About this exercise:
Go to the line below containing "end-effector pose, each" and print exactly from there through the line containing "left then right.", both included. Print nothing else.
++++
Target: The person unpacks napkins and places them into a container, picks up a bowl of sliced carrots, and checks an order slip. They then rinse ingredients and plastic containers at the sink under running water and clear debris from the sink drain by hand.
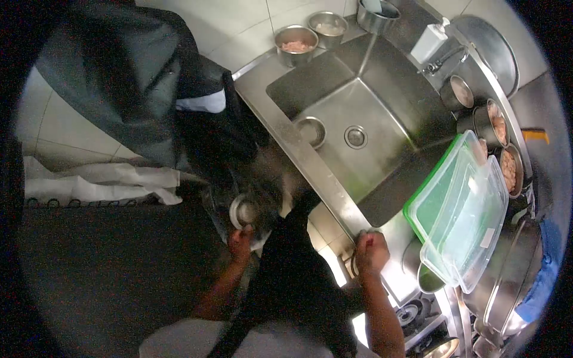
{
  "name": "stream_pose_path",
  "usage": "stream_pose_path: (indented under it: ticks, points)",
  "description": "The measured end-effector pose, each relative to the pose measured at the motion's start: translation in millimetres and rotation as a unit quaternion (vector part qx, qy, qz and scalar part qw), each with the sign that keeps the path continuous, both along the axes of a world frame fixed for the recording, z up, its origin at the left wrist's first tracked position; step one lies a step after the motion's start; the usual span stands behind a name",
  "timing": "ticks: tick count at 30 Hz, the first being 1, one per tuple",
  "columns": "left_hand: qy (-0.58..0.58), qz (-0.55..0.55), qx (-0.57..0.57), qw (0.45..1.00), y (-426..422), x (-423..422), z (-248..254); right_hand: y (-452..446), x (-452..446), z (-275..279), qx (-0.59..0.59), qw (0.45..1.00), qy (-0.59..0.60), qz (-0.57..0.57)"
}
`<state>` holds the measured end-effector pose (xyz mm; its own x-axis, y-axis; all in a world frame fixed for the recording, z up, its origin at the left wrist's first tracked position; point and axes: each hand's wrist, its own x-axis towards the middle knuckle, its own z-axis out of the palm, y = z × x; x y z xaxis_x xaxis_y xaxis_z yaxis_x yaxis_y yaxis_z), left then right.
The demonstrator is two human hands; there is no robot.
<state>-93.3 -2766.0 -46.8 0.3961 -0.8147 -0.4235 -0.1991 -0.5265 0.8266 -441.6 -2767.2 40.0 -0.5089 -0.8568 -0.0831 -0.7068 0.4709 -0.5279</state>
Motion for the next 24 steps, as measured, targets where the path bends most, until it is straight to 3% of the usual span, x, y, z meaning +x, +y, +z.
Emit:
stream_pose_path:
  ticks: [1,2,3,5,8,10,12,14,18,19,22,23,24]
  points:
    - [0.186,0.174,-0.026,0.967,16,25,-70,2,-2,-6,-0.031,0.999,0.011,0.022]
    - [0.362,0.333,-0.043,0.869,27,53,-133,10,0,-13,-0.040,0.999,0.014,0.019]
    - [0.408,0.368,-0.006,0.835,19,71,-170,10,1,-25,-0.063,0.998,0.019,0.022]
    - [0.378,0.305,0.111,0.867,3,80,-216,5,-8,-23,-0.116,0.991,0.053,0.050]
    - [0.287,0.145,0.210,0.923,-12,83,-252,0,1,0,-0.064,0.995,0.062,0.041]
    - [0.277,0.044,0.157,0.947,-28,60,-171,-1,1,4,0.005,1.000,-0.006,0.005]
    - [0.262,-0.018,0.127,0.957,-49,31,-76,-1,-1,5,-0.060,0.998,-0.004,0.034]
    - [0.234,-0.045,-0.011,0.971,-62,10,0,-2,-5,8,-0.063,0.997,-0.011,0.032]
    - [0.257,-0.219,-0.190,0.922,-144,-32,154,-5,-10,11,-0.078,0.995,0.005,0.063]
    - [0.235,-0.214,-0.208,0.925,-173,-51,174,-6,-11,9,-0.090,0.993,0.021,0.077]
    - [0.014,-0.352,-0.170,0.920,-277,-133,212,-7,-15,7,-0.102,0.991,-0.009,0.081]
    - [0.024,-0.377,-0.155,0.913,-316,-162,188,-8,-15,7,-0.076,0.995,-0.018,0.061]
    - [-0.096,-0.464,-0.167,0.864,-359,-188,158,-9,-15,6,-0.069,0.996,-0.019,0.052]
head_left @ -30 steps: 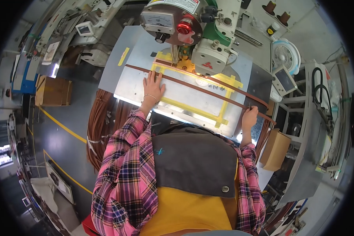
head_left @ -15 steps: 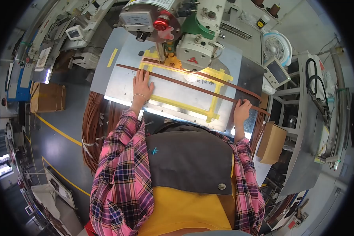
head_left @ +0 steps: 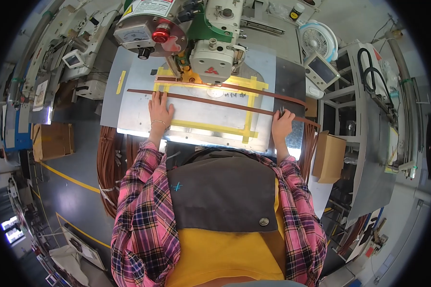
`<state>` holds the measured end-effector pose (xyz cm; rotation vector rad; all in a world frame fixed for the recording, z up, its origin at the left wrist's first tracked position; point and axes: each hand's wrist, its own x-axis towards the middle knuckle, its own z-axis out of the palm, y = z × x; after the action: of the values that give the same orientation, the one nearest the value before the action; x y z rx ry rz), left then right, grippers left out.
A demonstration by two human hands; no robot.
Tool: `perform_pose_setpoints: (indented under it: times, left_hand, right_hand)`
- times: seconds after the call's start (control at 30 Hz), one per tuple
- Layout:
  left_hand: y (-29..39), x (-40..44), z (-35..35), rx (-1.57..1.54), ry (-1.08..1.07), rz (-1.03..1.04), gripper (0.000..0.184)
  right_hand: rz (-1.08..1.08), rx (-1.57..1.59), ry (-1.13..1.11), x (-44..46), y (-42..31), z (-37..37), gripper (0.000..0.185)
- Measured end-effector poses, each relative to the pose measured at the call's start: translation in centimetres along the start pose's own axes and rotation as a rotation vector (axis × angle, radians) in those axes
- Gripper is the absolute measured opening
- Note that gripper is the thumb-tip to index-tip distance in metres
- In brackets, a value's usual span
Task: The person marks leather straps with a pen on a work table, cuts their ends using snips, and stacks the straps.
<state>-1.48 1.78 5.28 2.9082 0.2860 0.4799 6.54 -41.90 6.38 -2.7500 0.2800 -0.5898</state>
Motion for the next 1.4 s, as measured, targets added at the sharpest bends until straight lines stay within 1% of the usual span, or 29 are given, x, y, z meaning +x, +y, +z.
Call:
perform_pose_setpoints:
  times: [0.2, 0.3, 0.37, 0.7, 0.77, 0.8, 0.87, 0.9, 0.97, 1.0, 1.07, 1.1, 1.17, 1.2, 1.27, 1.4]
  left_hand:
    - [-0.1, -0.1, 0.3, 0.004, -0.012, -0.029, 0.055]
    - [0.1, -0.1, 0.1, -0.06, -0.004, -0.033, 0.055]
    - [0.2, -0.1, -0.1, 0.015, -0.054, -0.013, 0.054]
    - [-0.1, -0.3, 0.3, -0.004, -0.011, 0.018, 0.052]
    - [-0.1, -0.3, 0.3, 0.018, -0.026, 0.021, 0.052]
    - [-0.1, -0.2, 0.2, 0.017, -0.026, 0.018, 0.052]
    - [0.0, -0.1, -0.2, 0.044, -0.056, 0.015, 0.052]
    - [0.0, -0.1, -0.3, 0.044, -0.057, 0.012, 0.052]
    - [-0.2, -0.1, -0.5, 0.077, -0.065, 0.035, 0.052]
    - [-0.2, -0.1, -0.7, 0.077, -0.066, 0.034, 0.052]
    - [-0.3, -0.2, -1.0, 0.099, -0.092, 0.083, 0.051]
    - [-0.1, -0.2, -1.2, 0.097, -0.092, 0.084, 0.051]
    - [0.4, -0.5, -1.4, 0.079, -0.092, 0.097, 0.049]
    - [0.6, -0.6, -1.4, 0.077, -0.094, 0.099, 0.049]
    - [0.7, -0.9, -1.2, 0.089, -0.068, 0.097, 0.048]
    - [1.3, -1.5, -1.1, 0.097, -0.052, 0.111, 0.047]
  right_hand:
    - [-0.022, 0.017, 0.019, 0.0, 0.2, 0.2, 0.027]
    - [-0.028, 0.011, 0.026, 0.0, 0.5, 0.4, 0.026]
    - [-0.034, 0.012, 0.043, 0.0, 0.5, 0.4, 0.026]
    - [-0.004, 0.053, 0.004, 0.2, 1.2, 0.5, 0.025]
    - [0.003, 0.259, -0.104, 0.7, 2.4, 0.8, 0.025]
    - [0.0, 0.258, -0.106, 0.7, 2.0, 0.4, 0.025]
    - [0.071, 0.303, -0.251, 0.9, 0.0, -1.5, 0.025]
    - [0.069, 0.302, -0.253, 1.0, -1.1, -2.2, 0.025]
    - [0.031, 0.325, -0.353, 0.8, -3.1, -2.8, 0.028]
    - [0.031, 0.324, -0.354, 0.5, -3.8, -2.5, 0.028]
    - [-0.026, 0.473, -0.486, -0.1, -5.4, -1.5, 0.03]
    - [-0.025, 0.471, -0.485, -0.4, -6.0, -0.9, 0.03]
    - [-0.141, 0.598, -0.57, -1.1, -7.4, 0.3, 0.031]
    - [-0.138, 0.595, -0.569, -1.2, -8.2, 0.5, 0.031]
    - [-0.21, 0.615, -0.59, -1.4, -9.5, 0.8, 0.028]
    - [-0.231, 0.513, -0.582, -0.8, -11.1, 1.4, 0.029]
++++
Result of this task:
  "description": "The measured end-effector pose, each relative to the pose measured at the motion's start: translation in millimetres and rotation as a unit quaternion (vector part qx, qy, qz and scalar part qw), each with the sign that keeps the path continuous, both along the axes of a world frame fixed for the recording, z up, its origin at the left wrist's first tracked position; step one lies a step after the motion's start; the usual span stands behind a name",
  "timing": "ticks: tick count at 30 Hz, the first being 1, one per tuple",
  "columns": "left_hand: qy (-0.58..0.58), qz (-0.55..0.55), qx (-0.57..0.57), qw (0.45..1.00), y (-426..422), x (-423..422), z (-248..254); right_hand: y (-452..446), x (-452..446), z (-275..279), qx (-0.59..0.59), qw (0.45..1.00), qy (-0.59..0.60), qz (-0.57..0.57)"
}
`<state>` holds the measured end-effector pose (xyz mm; its own x-axis, y-axis; all in a world frame fixed for the recording, z up, its origin at the left wrist's first tracked position; point and axes: each hand's wrist, its own x-axis towards the middle knuckle, its own z-axis out of the palm, y = z × x; x y z xaxis_x xaxis_y xaxis_z yaxis_x yaxis_y yaxis_z), left then right.

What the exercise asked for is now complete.